Directions for this task
Output the line containing "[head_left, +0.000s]" and all subsequent lines of the listing below, copied exactly, with no other lines.
START Available data
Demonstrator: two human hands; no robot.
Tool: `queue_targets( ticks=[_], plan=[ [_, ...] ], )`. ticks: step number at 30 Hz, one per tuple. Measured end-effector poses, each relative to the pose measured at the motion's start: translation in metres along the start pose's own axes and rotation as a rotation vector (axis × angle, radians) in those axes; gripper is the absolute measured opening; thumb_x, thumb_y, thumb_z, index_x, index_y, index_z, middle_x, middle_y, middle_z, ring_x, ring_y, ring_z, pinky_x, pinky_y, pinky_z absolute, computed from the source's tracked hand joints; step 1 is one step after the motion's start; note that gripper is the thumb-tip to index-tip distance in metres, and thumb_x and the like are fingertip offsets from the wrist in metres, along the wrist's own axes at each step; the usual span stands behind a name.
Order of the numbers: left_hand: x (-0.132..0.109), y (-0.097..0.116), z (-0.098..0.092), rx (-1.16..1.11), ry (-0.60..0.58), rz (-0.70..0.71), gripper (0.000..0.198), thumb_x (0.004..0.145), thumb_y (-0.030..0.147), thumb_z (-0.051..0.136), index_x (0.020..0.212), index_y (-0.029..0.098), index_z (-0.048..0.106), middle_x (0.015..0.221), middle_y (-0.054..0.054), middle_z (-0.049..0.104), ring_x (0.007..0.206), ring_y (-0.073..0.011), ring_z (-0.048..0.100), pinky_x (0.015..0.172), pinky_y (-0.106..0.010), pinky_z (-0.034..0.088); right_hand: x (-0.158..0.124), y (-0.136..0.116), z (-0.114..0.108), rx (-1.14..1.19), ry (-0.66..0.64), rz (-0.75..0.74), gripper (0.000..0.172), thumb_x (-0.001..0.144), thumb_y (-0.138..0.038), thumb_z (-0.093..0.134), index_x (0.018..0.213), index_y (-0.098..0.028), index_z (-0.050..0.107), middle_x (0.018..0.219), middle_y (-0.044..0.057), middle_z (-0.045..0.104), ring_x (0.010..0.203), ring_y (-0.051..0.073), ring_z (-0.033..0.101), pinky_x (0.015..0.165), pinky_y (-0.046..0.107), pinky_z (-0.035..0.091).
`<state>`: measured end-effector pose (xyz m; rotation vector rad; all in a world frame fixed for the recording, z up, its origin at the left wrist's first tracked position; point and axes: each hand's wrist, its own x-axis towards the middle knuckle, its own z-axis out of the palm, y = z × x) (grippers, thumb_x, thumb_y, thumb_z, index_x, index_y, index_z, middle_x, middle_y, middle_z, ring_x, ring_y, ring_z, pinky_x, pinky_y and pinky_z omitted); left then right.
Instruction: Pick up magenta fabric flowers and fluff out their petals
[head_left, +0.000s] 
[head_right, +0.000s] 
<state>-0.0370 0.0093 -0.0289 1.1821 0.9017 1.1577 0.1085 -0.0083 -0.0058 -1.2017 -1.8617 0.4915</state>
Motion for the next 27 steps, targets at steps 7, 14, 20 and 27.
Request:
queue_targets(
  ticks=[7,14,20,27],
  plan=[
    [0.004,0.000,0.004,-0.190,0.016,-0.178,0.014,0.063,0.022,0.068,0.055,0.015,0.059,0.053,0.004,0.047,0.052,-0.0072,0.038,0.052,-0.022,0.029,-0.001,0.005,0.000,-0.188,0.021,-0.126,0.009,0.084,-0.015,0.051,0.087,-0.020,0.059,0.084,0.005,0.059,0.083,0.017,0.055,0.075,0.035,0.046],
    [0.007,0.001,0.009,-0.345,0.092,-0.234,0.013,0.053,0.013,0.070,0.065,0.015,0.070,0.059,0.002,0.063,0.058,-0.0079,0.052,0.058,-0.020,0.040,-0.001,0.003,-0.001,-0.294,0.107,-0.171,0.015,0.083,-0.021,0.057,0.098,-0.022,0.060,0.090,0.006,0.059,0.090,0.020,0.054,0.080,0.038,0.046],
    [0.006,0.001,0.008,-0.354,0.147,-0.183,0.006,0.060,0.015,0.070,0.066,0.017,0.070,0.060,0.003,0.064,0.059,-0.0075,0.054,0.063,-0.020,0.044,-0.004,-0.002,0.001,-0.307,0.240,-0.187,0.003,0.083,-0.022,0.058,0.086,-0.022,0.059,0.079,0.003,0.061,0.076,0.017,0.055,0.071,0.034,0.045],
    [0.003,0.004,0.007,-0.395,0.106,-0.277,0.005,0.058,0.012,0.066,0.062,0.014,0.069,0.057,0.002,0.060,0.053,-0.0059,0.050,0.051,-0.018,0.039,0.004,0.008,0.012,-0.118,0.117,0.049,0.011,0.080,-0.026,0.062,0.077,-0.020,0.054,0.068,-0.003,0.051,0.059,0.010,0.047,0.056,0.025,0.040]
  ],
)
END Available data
Output of the exercise
[head_left, +0.000s] 
[head_right, +0.000s] 
<state>-0.0370 0.0093 -0.0289 1.1821 0.9017 1.1577 0.1085 -0.0083 -0.0058 -1.2017 -1.8617 0.4915</state>
Motion for the next 27 steps, targets at steps 7, 14, 20 and 27.
Request:
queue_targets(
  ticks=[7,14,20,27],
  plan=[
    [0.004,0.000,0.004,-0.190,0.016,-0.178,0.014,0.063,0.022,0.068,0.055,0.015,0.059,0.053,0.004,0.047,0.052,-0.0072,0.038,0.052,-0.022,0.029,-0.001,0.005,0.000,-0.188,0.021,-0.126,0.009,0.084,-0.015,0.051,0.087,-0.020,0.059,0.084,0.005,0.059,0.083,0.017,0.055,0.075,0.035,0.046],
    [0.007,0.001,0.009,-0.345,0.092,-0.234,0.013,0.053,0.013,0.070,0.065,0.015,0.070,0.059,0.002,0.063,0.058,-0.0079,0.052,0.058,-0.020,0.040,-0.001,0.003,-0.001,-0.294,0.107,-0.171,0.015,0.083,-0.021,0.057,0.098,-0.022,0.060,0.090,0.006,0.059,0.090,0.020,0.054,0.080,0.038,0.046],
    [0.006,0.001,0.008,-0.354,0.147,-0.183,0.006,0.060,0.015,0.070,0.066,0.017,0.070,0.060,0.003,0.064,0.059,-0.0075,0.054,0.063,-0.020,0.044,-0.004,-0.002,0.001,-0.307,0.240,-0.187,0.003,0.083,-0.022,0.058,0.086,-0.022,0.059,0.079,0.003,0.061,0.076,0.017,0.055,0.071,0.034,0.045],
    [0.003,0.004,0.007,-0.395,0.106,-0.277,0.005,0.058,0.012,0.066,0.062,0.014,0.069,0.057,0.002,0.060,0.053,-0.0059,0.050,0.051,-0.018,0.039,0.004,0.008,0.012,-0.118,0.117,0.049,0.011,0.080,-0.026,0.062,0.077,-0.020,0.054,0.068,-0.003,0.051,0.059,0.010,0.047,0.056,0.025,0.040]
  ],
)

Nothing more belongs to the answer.